Condemned to die by Pharaoh while just a baby, Hebrew Moses is set adrift on the River Nile by his mother and his sister. Rescued by the daughter of Pharaoh, he grows up thinking he's an Egyptian prince. Eventually exiled from Egypt when he is exposed as a Jew, he is touched by God, and told that he will lead his enslaved Chosen People to the Promised Land. With the hand of God firmly on his shoulder, and with faith as his only weapon, Moses performs miracles, casts down plagues, evades a pursuing Egyptian army, parts the Red Sea and, after forty years of leading the Hebrew Chosen Ones to the Promised Land, is embraced by God and led to a better place. (from EpicStoriesoftheBible.com)
The story of Moses leading his people out of Egypt is one of the more popular old Testament stories. It's been made into almost countless TV and big screen films over and over again, from the award winning The Ten Commandments in 1956 to 1998's animated The Prince Of Egypt. Last year, the story was filmed as a musical and this year returns once again to the big screen as a computer animated feature film called The Ten Commandments.
The first thing noticeable about the computer-animated version of The Ten Commandments, is its low budget presentation. The animation is unmistakably straight-to-video quality, and movies like those of Pixar Animation Studios (The Incredibles, Cars, Finding Nemo), Fox (Ice Age), Sony (Open Season) and DreamWorks (Shrek, Over The Hedge) have raised the bar so high, it's embarrassing to see a film of this animation quality in 2007. It's tempting to compare the look of The Ten Commandments to that of video game cut scenes, but even most video games these days look better than the animation here. At times, the characters walk and move so stiffly and some characters look so lifeless, that it seems as though the animation is unfinished.
Animation aside, the voice acting for the movie is pretty good. Alfred Molina brings an immense amount of life to the otherwise rigid Ramses, and although Christian Slater's signature voice is far from imaginable as Moses, he does a fine enough job. Elliot Gould, who may be most recognizable in recent years from the Ocean's movies, is fantastic as the voice of God, while Ben Kingsley (who actually played Moses in a TV film) adds an almost elegant quality with his voice as the narrator.
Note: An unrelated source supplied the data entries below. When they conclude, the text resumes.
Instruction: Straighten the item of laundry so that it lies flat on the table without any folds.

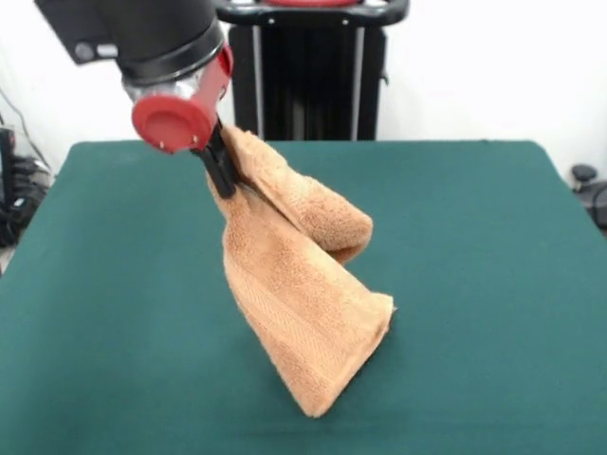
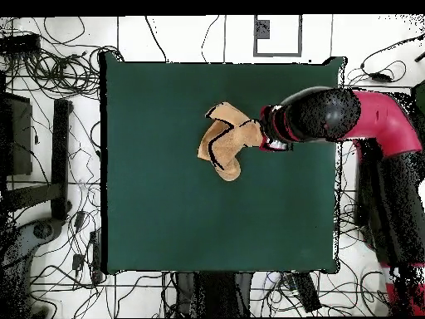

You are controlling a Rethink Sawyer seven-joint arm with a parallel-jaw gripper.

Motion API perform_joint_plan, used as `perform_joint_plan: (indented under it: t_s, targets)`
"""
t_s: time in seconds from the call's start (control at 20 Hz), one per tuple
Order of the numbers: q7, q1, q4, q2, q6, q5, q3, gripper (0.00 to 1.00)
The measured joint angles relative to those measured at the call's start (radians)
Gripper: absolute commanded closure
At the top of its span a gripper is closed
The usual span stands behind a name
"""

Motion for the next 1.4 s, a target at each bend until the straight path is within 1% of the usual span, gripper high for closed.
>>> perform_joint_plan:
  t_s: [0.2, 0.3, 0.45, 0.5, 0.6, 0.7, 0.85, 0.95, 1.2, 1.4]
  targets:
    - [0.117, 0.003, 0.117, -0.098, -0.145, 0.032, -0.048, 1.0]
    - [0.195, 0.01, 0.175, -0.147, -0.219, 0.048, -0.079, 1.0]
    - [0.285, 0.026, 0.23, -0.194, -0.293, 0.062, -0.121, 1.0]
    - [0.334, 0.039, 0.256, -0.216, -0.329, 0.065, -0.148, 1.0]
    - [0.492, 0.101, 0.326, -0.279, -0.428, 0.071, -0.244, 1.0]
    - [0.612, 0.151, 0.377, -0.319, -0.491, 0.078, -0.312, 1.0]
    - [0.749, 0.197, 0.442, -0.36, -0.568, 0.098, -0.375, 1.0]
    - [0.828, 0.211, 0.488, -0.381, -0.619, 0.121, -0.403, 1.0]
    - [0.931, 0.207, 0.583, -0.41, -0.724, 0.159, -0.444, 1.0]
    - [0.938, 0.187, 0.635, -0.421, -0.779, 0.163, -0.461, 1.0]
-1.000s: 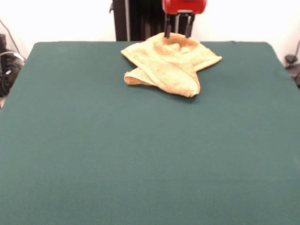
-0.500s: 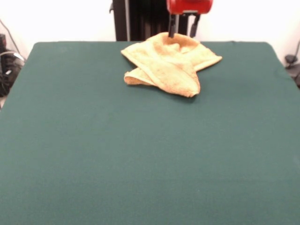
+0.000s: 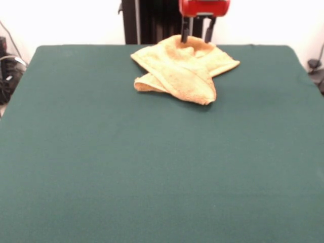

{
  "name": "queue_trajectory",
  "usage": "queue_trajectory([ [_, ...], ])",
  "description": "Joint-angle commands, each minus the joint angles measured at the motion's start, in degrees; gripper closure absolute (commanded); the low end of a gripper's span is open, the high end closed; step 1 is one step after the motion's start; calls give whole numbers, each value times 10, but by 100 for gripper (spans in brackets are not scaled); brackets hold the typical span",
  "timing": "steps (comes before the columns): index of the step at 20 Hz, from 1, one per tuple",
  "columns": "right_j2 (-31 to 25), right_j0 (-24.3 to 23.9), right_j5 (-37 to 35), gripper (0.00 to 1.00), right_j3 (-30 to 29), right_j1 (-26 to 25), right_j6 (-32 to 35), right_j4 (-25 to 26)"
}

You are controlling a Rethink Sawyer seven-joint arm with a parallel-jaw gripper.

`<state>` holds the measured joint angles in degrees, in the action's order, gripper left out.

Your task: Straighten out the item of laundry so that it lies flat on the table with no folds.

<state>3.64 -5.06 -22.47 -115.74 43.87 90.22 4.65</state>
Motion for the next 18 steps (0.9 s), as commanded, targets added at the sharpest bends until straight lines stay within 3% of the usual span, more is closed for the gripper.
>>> queue_trajectory([
  [1,-60,-8,-17,0,-16,17,81,-28],
  [18,-70,-27,40,0,-100,44,84,-11],
])
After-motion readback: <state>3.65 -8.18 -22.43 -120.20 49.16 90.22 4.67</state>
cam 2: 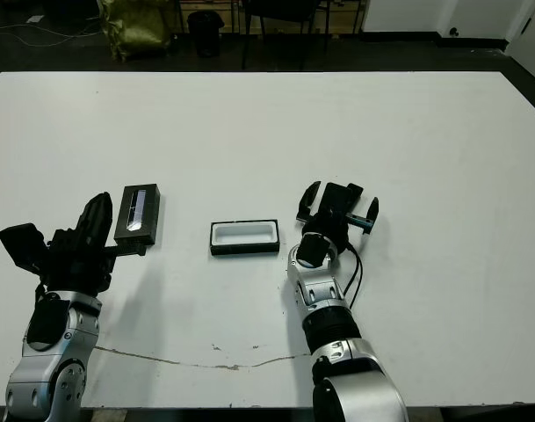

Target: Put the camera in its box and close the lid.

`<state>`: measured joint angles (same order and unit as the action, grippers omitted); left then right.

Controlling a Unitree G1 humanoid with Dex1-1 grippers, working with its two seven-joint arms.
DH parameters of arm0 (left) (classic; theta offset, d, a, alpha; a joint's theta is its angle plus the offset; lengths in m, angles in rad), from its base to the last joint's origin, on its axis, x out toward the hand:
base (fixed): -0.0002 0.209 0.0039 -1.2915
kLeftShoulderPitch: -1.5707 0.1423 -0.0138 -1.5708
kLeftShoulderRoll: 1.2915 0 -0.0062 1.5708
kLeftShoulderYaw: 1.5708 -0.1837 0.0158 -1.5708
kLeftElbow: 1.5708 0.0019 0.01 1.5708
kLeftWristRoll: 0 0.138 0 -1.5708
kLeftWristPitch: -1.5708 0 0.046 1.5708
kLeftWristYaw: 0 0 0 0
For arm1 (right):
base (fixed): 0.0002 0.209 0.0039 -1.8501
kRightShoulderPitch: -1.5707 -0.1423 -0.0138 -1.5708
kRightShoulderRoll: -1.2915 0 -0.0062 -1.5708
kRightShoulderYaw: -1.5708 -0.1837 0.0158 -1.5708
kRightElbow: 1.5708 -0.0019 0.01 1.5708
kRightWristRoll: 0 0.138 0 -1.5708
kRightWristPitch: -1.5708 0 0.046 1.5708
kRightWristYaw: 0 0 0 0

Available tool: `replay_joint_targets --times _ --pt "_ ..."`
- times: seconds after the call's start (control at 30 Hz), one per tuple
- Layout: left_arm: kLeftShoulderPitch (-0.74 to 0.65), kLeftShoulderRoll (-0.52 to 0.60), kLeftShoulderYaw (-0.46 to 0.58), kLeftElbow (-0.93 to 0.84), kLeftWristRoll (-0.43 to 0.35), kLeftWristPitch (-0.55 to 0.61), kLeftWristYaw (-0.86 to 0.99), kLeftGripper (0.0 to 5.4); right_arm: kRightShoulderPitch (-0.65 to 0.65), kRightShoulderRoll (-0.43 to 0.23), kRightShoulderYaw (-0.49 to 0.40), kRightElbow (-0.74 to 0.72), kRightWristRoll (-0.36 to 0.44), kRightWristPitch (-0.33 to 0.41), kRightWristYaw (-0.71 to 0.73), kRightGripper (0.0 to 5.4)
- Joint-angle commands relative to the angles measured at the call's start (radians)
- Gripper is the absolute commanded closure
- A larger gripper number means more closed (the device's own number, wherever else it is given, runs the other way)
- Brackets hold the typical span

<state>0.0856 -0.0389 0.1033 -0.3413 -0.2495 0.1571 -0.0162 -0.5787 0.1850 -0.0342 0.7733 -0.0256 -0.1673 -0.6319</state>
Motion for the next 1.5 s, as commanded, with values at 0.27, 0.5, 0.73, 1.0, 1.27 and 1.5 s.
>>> replay_joint_targets --times 0.27,0.5,0.73,1.0,1.27,1.5 --pt "0.012 0.029 0.006 -0.013 0.016 0.038 -0.006 5.4 -0.022 0.121 -0.054 0.111 0.076 0.026 -0.022 0.67" --pt "0.007 0.039 -0.006 -0.041 0.022 0.086 0.005 5.4 -0.027 0.126 -0.088 0.12 0.127 0.127 -0.004 2.28" --pt "0.005 0.041 -0.024 -0.048 0.035 0.104 0.007 5.4 -0.011 0.139 -0.057 0.102 0.1 0.176 -0.032 3.66" --pt "0.007 0.042 -0.017 -0.056 0.03 0.113 0.006 5.4 -0.007 0.163 -0.093 0.101 0.156 0.155 -0.034 4.54" --pt "0.009 0.041 -0.019 -0.066 0.029 0.127 0.007 5.4 0.006 0.144 -0.081 0.081 0.166 0.199 -0.013 4.55" --pt "0.014 0.038 -0.021 -0.065 0.041 0.13 0.012 5.4 0.109 0.106 -0.021 -0.097 0.133 0.192 0.078 4.55"
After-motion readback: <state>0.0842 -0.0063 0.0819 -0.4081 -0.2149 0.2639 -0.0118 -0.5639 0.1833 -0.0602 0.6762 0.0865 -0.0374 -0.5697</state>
The film's script isn't all that strong, but it takes plenty of cues from scripture when it matters most. There's also a few artistic liberties taken with some facts, however. The gnats in the plagues are changed to lice and an earthquake is caused by Moses smashing the tablets, which then swallows the golden calf and a few of its worshippers. But the biggest change is one that The Prince Of Egypt also treaded softly with. In the scriptures, it's pretty clear that Moses deliberately kills an Egyptian guard he sees mistreating a Hebrew slave and then tries to hide the guard's body. The next day, it's revealed that the body was found and Pharoah tries to kill Moses but he flees. In The Ten Commandments, it's pretty evident that Moses kills the guard by accident in self-defense and he flees that day, but his life is spared by Pharoah because he is his grandson and he's thrown into the desert. It's minor, but parents will need to clear up the details with their children with things like these.
The mood of The Ten Commandments is pretty consistent, but at times it strays in strange directions. Overall, it takes itself seriously with a few smile-worthy moments along the way, but one character in particular is so sorely out of place, it gives the film a cartoony feel whenever he's present. Although he's just one of the standout complaining Israelites, he looks more like one of the Mario Brothers in an overtly colorful outfit and with a whiney voice than an Israelite. Nitpicking aside, the central characters are done well and are fine for carrying the story forward. The only other possible significant problem the film does suffer a little of, however, is that parts feel a bit rushed to fit the story within its hour and twenty minute length. Moses' time in Egypt is especially brief, and where Prince Of Egypt concluded with the Red Sea encounter, The Ten Commandments summarizes Moses entire life up until his people reach the Promised Land. It's a lot of time to squeeze into a family movie, but given what The Ten Commandments manages to accomplish, it's handled to the best it probably could have been.
The Ten Commandments is a good film for the family, offering a strong message about trusting God and following His call, but the poor animation quality is tough to overlook. It's to the point where the film may have benefited from being hand-drawn instead. However, some unique camera angles, sweeps and effects sprinkled throughout that couldn't have been accomplished with hand-drawn animation do come as little surprises in the film. However, as a whole, The Ten Commandments is an underachievement in Biblical storytelling, which is a shame. If the film had a stronger composition, it may have garnered a wider appeal. Instead, The Ten Commandments merely looks like a straight-to-video effort from a decade past that is somehow making it to the big screen in 2007.- John DiBiase (reviewed: 10/18/07)
Disclaimer: All reviews are based solely on the opinions of the reviewer. Most reviews are rated on how the reviewer enjoyed the film overall, not exclusively on content. However, if the content really affects the reviewer's opinion and experience of the film, it will definitely affect the reviewer's overall rating.